**Instructions for the task**. Look through the data below and return each line where "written" appears.

**Data for this exercise**.
━━━━━━━━━━━━━━━━━━━━━━━━━━━━━━

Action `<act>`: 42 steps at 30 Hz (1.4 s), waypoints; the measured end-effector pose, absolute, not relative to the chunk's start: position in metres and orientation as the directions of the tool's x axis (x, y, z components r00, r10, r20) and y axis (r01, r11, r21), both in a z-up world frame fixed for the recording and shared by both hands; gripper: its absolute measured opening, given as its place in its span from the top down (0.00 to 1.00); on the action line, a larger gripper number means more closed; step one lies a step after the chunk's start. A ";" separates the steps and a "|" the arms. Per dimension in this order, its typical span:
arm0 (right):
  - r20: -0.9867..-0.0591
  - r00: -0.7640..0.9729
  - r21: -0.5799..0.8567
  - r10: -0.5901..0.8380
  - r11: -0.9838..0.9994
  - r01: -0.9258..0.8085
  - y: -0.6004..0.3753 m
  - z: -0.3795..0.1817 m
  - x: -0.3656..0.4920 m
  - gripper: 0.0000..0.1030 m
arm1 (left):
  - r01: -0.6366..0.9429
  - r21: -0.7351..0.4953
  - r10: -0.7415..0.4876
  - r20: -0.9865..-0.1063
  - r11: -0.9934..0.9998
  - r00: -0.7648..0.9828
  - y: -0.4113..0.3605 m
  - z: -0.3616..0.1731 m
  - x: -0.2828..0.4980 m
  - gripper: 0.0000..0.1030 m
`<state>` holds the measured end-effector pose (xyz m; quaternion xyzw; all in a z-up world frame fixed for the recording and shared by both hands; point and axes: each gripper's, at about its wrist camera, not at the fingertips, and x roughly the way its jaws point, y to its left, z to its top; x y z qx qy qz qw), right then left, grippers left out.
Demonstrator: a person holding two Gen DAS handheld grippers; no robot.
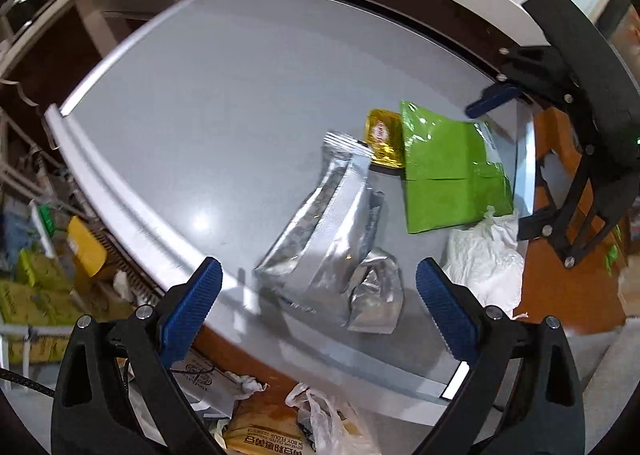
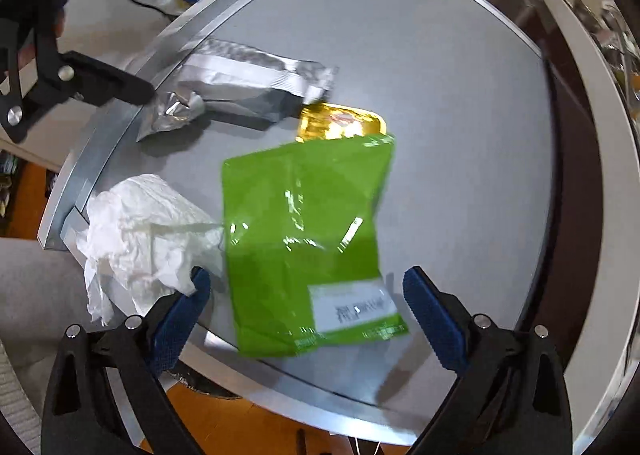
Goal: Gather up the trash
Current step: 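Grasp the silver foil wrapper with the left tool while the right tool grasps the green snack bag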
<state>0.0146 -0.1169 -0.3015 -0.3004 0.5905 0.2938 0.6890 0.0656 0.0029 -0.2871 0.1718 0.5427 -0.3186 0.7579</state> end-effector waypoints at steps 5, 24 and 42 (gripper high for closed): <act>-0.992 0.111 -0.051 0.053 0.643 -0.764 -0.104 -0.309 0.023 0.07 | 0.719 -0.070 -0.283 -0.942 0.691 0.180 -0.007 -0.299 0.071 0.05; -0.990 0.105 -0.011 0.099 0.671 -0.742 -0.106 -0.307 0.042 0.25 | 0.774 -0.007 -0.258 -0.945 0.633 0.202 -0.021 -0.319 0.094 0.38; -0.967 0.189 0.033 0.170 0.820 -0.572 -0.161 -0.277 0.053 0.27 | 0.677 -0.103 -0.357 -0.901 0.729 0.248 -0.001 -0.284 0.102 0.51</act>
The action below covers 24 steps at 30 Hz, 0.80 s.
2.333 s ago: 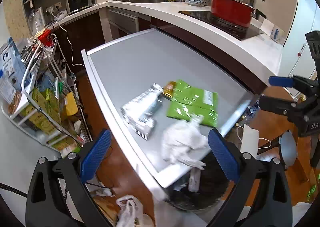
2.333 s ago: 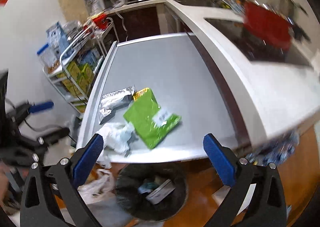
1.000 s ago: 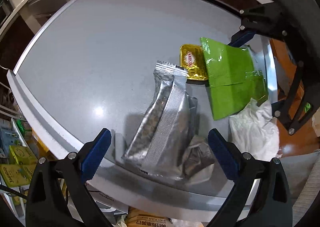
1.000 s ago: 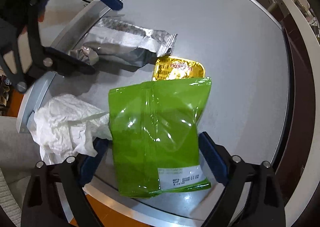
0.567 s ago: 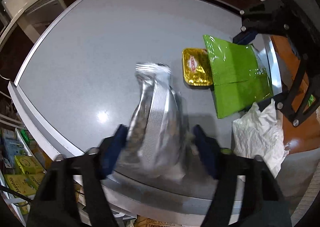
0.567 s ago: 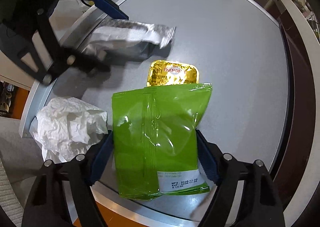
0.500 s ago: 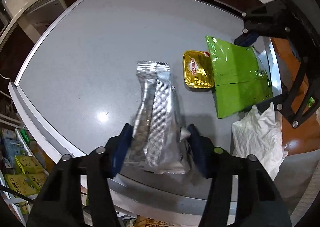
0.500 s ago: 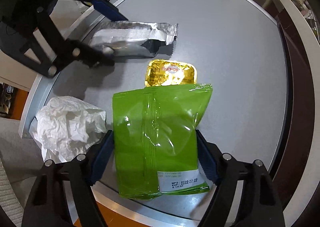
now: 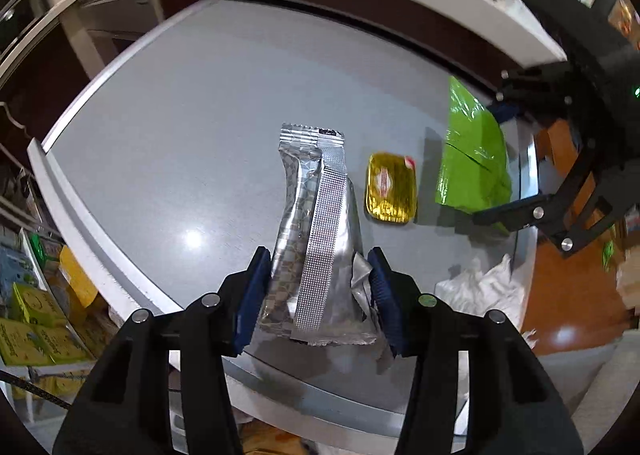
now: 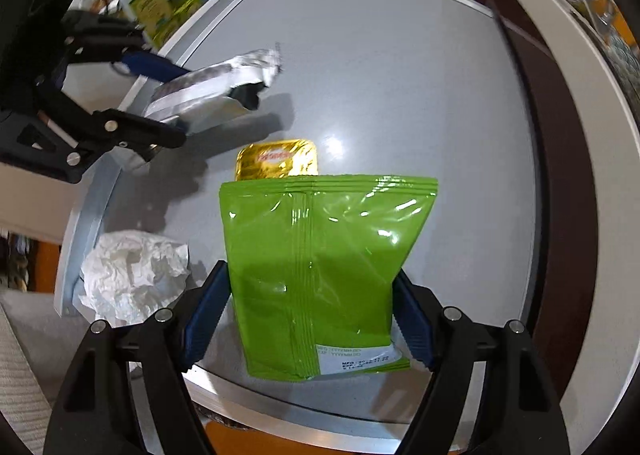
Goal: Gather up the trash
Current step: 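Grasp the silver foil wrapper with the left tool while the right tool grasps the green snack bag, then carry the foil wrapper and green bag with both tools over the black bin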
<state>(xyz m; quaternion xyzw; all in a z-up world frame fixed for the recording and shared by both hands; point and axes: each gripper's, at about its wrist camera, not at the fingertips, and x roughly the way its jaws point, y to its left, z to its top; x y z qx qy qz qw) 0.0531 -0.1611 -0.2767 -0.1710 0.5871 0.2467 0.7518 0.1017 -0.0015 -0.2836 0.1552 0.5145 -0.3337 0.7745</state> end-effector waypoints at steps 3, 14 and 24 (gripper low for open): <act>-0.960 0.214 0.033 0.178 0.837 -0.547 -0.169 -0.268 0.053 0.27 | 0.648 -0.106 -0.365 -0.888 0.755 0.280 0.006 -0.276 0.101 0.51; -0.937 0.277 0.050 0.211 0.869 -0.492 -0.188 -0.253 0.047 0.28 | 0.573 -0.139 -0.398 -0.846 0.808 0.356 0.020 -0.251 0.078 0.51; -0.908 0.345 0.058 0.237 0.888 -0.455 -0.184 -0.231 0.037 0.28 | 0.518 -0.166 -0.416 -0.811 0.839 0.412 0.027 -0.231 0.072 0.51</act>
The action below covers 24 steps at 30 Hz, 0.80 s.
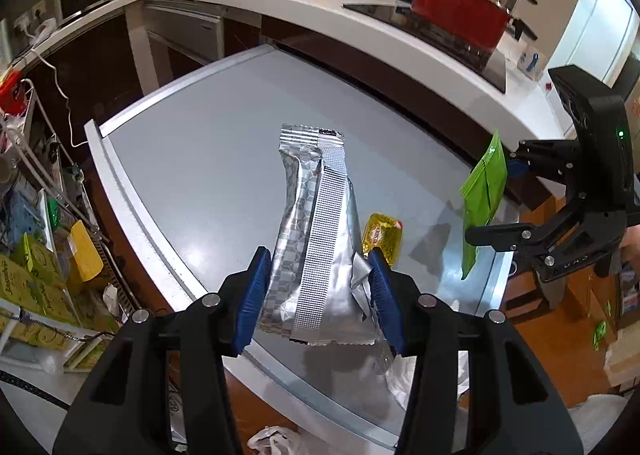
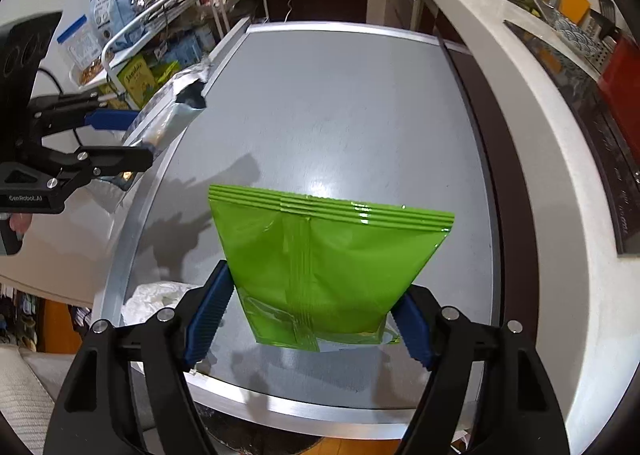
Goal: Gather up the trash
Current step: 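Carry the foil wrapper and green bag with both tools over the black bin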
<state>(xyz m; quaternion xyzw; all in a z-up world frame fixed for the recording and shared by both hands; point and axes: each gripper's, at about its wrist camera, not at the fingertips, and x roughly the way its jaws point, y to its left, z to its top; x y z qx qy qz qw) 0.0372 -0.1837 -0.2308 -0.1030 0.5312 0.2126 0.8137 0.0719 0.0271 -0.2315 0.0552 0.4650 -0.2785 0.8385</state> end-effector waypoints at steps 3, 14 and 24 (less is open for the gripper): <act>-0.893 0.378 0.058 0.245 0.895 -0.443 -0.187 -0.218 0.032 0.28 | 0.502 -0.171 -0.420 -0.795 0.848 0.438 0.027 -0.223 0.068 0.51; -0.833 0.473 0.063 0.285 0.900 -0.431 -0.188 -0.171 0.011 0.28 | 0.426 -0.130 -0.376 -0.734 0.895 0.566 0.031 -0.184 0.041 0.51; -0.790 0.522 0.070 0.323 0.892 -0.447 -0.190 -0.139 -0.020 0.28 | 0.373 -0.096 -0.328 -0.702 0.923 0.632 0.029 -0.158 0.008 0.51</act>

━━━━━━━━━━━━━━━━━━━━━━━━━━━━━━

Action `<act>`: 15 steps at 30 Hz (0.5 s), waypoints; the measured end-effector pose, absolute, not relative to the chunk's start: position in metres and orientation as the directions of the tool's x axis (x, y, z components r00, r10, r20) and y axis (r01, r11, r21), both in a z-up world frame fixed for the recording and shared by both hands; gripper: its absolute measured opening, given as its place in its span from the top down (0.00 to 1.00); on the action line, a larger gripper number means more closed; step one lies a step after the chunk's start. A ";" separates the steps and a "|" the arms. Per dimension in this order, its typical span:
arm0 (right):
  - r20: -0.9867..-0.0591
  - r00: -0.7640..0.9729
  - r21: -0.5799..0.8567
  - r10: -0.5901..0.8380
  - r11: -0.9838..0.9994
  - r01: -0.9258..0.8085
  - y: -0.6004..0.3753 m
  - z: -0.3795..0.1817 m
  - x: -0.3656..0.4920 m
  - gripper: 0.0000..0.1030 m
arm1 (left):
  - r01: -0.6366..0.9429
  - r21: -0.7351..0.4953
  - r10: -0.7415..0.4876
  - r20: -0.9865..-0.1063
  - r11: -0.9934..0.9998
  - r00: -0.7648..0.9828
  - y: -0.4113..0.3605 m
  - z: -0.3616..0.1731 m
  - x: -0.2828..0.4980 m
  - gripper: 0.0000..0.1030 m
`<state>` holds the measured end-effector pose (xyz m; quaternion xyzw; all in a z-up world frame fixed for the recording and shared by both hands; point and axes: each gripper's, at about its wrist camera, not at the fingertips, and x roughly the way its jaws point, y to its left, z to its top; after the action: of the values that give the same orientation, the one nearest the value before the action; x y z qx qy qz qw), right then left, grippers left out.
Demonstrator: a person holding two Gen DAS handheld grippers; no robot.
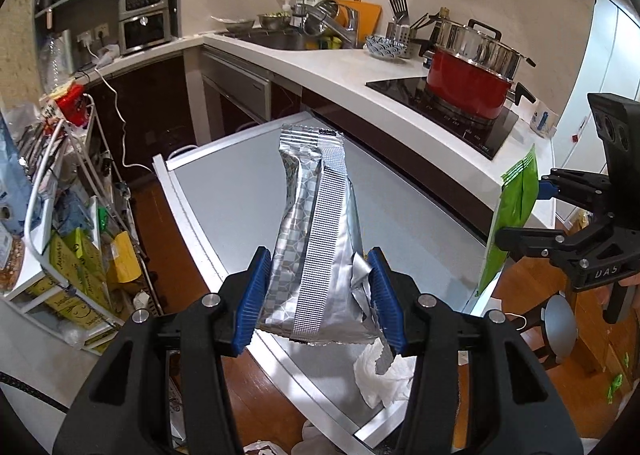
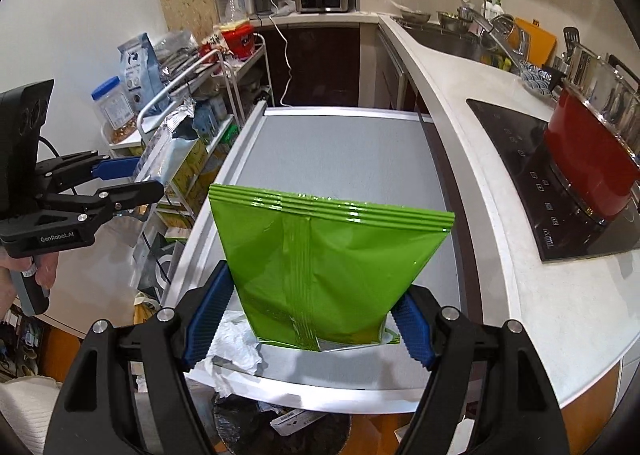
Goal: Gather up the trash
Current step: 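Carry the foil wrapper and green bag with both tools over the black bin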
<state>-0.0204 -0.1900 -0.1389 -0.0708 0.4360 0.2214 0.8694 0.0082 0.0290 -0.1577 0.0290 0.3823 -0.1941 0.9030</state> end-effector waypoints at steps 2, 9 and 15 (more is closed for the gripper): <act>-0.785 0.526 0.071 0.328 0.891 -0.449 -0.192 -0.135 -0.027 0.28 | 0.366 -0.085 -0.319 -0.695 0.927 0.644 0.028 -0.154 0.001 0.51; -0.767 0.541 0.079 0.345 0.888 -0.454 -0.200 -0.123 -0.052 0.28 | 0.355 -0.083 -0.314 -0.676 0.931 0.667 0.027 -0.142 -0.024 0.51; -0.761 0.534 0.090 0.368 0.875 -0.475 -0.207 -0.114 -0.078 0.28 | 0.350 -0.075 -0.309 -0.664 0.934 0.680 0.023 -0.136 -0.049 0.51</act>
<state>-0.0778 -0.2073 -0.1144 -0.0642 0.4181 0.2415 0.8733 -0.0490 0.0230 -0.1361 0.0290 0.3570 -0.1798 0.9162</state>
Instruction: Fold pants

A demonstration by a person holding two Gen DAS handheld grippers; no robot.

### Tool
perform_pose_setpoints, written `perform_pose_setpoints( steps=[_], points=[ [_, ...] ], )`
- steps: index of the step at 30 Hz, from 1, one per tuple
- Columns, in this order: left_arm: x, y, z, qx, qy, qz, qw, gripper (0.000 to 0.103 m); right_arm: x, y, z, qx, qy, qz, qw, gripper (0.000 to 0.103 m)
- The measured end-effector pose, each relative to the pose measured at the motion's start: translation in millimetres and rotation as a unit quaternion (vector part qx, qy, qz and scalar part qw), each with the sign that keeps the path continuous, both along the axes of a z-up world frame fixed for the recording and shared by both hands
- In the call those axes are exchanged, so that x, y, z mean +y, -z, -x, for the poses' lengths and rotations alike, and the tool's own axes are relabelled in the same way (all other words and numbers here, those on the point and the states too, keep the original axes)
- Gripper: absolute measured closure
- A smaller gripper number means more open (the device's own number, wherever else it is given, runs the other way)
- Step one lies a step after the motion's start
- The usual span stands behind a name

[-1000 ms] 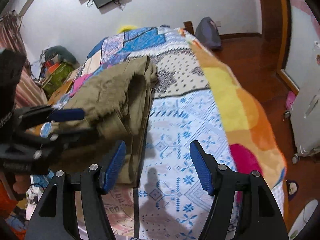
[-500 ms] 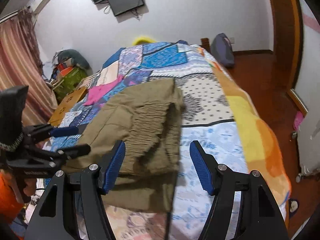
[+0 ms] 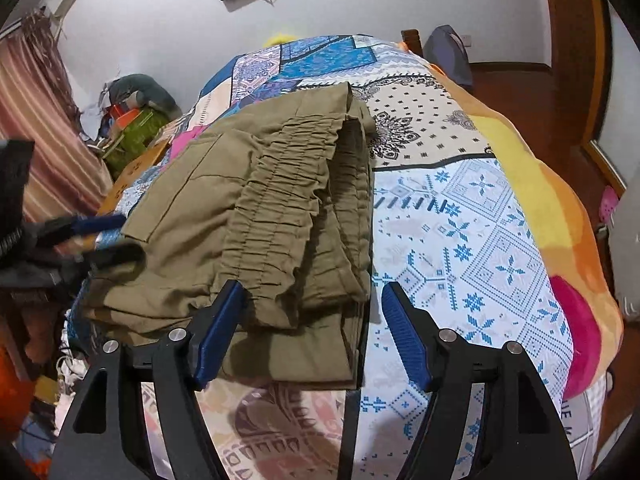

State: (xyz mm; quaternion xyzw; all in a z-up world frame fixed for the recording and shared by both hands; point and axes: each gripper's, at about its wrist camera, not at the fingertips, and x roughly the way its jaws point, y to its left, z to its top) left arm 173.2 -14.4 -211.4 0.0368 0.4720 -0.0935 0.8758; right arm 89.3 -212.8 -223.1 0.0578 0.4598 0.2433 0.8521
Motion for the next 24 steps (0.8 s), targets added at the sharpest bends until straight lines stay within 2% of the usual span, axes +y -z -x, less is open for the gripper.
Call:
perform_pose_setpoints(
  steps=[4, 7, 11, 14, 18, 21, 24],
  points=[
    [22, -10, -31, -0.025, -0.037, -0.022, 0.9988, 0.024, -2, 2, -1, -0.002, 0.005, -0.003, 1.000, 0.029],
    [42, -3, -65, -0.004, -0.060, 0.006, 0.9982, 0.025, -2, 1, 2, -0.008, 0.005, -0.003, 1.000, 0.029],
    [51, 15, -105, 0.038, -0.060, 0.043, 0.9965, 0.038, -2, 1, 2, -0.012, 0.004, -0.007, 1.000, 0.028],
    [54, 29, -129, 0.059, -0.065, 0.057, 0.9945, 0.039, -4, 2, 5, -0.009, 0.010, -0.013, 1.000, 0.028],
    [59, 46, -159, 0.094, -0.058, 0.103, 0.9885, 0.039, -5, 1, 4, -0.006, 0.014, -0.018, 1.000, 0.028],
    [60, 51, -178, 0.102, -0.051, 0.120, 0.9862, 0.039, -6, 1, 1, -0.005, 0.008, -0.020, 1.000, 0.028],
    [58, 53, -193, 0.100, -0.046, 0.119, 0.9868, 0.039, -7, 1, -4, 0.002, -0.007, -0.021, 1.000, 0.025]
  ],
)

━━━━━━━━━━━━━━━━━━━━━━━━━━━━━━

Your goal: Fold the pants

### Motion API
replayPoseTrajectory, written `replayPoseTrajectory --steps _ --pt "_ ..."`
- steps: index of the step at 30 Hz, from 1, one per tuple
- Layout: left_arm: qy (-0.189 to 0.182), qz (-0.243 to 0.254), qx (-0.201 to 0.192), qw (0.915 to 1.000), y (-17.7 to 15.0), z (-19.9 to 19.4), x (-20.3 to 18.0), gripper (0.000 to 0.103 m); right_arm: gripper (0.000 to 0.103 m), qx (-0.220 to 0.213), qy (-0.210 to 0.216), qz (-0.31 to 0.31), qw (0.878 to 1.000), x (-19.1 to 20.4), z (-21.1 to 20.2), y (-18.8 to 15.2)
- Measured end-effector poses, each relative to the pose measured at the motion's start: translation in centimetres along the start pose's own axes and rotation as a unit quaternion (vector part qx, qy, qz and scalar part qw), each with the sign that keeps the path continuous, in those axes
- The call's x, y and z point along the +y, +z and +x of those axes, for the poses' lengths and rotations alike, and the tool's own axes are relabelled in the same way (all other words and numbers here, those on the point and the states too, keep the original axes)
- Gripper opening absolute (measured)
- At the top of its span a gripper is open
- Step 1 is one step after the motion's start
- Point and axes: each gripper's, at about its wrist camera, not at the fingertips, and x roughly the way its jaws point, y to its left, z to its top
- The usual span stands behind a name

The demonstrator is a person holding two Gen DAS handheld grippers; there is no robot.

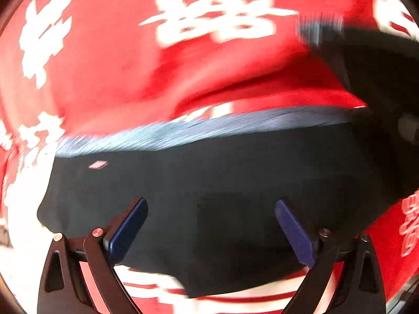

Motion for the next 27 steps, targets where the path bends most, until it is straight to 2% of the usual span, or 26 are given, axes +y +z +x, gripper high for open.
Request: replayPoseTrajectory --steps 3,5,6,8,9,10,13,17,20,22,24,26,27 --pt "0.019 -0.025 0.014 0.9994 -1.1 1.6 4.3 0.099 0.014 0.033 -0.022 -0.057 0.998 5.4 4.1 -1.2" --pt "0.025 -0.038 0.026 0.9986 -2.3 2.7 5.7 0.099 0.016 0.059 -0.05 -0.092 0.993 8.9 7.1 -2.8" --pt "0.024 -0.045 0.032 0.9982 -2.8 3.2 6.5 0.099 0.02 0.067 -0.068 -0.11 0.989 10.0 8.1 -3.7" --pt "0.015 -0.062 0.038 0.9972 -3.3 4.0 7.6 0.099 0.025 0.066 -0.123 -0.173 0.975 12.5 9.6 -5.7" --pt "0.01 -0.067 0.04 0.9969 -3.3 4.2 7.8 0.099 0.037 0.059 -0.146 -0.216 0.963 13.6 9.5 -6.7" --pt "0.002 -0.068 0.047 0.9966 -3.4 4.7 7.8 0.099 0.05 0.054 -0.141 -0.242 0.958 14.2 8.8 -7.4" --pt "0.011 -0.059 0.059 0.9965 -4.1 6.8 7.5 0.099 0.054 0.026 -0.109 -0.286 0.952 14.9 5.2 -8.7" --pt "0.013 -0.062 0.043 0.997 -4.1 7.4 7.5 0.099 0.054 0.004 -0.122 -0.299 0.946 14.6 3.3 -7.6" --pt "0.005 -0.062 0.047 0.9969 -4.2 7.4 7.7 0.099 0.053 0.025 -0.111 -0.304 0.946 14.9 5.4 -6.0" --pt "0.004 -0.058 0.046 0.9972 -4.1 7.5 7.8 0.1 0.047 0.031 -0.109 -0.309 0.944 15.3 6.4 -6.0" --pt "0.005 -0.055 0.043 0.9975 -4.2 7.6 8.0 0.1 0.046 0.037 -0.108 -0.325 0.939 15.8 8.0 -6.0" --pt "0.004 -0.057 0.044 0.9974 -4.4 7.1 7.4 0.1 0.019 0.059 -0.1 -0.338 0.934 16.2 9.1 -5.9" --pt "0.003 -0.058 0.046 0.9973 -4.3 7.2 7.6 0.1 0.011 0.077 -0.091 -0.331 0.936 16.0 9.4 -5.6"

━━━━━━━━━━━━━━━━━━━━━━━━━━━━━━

**Result**.
perform_pose_setpoints, written `perform_pose_setpoints( steps=[_], points=[ [_, ...] ], )`
replayPoseTrajectory, written `replayPoseTrajectory --steps _ --pt "_ ..."`

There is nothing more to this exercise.